Although the ketogenic diet has been used for over 80 years, there has been an increased interest in other, perhaps less restrictive diets. One such diet is the modified Atkins diet, discussed in previous issues of Ketogenic News, including last month’s update. This month we are introducing the low glycemic index treatment, another alternative dietary treatment for epilepsy, which has been pioneered by Dr. Elizabeth Thiele and Heidi Pfeifer, RD, LDN from the Massachusetts General Hospital in Boston. Initial findings indicate that it is an effective treatment for children with either generalized or partial onset seizures. We have asked Heidi Pfeifer, RD, from Massachusetts General Hospital, to prepare for us the questions and answers that follow. Eric Kossoff, MD
Low Glycemic Index Treatment
By Heidi H. Pfeifer, RD, LDN
What is the Low Glycemic Index treatment (LGIT)?
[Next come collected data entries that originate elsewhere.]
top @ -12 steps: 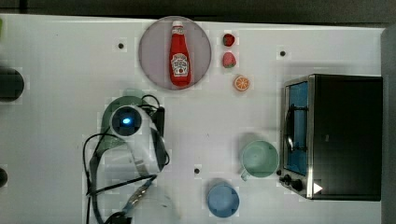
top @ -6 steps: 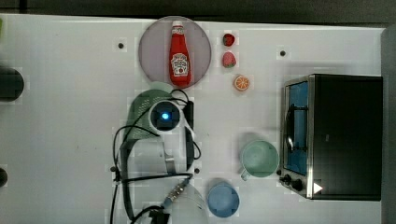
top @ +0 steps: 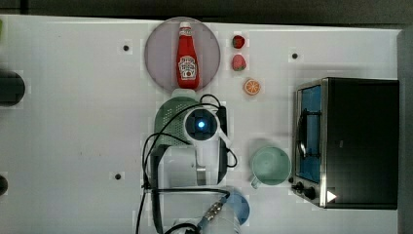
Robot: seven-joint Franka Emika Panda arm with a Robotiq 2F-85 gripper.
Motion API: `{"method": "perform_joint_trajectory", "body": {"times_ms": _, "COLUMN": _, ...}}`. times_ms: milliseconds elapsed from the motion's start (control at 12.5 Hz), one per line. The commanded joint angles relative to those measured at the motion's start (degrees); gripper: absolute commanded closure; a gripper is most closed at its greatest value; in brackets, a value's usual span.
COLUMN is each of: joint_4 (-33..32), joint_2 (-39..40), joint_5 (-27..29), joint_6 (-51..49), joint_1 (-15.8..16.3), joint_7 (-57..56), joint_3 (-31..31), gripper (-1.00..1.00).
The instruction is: Drag strainer left to right.
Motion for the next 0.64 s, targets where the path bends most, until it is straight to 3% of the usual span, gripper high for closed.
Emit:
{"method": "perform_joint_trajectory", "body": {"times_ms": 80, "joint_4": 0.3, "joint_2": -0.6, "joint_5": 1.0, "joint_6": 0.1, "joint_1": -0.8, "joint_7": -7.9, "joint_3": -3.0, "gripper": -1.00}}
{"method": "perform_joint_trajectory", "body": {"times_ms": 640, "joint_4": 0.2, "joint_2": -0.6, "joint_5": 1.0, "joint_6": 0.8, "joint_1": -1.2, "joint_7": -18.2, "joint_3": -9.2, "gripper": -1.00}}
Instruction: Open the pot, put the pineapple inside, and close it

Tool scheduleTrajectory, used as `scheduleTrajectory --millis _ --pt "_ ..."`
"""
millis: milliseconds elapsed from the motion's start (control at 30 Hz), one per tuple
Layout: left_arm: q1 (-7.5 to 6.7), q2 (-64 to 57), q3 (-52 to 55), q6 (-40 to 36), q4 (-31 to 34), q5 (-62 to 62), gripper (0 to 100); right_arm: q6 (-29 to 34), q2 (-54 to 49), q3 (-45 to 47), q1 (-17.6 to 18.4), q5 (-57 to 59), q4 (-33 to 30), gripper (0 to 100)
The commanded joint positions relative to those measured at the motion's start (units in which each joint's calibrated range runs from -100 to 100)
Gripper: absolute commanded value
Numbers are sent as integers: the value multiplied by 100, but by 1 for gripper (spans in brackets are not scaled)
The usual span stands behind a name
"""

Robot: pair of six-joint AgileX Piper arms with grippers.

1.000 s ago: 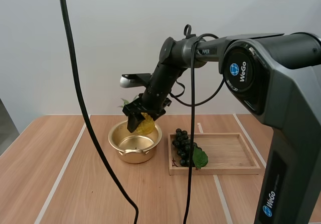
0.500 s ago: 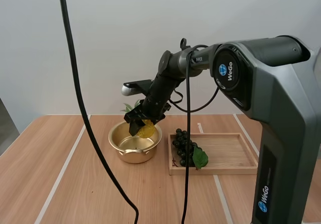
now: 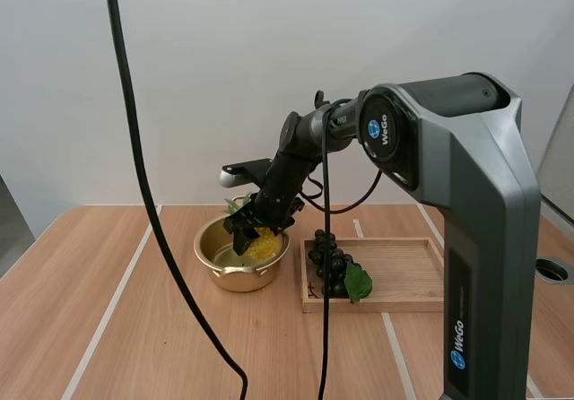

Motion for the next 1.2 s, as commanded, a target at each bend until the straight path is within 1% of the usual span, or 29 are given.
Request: scheduleTrajectory --millis 0,200,433,567,733,767,800,867,933,1000,1033,1167 --pt "-7 41 -29 -27 19 -25 0 -66 6 21 5 -72 95 0" --pt "-7 55 -29 -27 19 -25 0 -131 139 21 39 -115 121 0" --pt "-7 55 -29 -27 19 -25 0 -162 330 21 196 -208 85 0" --pt "-7 55 -29 -27 19 -25 0 -152 330 21 204 -329 85 0" --pt "-7 55 -29 -27 19 -25 0 -111 330 21 204 -438 -323 0" --pt "-7 55 -29 -27 19 -25 0 -101 330 21 204 -438 -414 8" --pt "-7 55 -29 -27 19 -25 0 -101 330 21 204 -438 -485 19" --pt "-7 55 -29 -27 19 -25 0 -101 330 21 204 -438 -586 41" --pt "-7 55 -29 -27 19 -25 0 -147 330 21 204 -438 -603 68" --pt "-7 55 -29 -27 19 -25 0 -169 330 21 204 -438 -603 91" --pt "-7 54 -29 -27 19 -25 0 -169 330 21 204 -438 -603 100" --pt "-7 85 -29 -27 63 -25 0 -319 317 21 204 -462 -603 100"
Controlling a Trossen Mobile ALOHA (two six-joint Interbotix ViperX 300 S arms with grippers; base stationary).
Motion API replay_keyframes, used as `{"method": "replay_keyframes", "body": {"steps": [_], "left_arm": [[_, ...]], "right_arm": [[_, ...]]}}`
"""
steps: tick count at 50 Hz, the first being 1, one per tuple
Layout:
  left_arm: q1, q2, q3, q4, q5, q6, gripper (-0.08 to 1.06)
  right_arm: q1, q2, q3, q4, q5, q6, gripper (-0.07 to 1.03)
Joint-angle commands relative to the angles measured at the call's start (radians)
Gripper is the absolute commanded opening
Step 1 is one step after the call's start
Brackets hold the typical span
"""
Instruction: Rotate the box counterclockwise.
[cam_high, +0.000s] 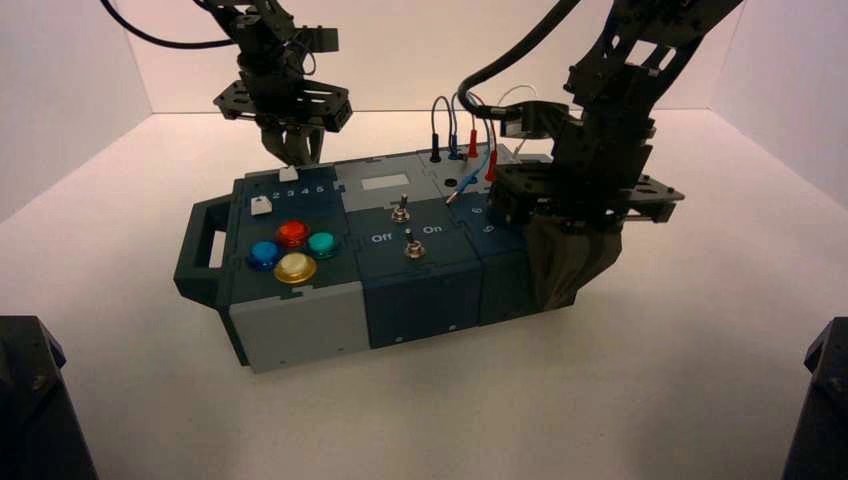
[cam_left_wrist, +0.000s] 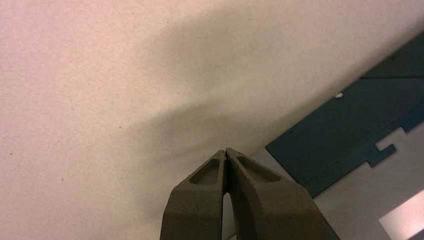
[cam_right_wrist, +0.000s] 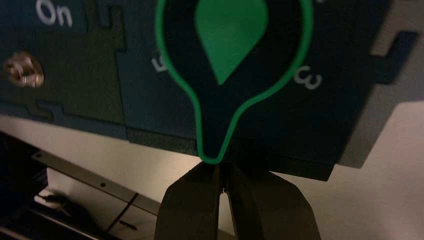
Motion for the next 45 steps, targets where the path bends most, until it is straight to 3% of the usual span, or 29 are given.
{"method": "replay_keyframes", "body": {"steps": [1, 19, 45], "left_arm": [[-0.058, 0.011, 0.012, -0.005, 0.055, 0.014, -0.03], [-0.091, 0.012, 0.014, -0.009, 0.143, 0.018, -0.03], [-0.181, 0.000, 0.021, -0.023, 0.189, 0.018, -0.03]], "right_arm": [[-0.057, -0.005, -0.055, -0.021, -0.011, -0.003, -0.02], [-0.115, 0.025, -0.132, -0.057, 0.009, -0.005, -0.02], [-0.153, 0.124, -0.256, -0.110, 0.011, -0.009, -0.02]]}}
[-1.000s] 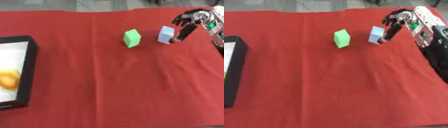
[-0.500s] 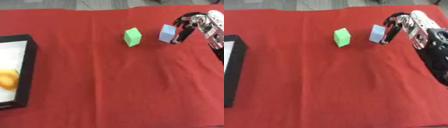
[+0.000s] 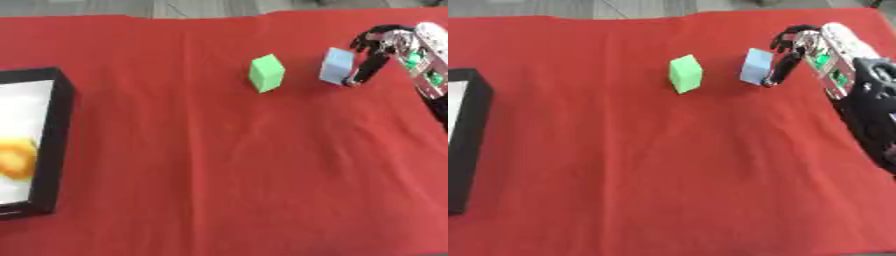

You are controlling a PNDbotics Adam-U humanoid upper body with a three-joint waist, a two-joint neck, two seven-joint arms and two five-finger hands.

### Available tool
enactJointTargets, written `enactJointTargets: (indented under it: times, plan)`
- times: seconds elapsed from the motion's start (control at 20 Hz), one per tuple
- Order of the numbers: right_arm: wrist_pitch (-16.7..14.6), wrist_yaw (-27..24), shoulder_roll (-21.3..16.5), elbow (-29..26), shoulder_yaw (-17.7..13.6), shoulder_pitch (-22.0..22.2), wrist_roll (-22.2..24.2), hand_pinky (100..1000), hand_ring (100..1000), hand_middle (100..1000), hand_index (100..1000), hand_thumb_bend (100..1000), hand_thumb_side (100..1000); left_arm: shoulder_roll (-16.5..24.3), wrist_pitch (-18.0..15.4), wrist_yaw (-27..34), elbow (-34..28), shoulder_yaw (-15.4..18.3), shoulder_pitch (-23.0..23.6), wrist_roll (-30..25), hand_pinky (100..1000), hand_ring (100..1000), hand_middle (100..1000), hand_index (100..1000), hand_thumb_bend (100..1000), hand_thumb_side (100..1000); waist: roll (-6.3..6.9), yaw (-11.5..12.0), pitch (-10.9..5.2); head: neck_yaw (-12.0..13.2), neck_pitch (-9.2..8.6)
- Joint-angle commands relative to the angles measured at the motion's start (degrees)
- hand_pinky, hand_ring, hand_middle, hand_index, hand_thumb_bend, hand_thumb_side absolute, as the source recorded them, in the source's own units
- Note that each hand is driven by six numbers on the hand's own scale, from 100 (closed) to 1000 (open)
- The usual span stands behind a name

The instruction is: Pick up the objects with one hand, pass them to the other hand, and then place them into the box on the other side of the table.

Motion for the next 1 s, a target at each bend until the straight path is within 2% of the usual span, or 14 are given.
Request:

The LGIT for epilepsy was developed in 2002 as an alternative medical nutrition therapy to the ketogenic diet (KD) as a treatment for intractable epilepsy. Although the ketogenic diet is a very effective method of treatment for seizures, compliance with the KD can be difficult. This is due both to the rigid procedures for weighing and measuring foods that are high in fat and very low in carbohydrates as well as to the restrictiveness of the diet. The LGIT monitors not only the total amount of carbohydrates consumed daily, but focuses on carbohydrates that have a low Glycemic Index.
What is Glycemic Index?
The Glycemic Index of a food refers to how high that food raises your blood glucose after ingestion compared to a reference food such as sugar. There are different features of foods that affect glycemic index. For example, dietary fiber reduces glycemic index. The rate at which a food is digested and absorbed also affects its glycemic index – so buttering a piece of bread can actually reduce its glycemic index.
How is it different from the ketogenic diet?
The LGIT allows for an increased intake of carbohydrates, with a typical goal of 40-60 grams per day. Food quantities are not weighed out to the gram, but are based on portion sizes. Because it is based on portion instead of exact measurement, patients are able to live a more flexible lifestyle that includes eating at restaurants. Foods that are the basis for the ketogenic diet and are high in fat, such as heavy cream and high fat meats (bacon, sausage, hot dogs and eggs) are also included in the LGIT. However, on the LGIT the percentage of calories from fat is approximately 60%, compared with up to 90% on the ketogenic diet.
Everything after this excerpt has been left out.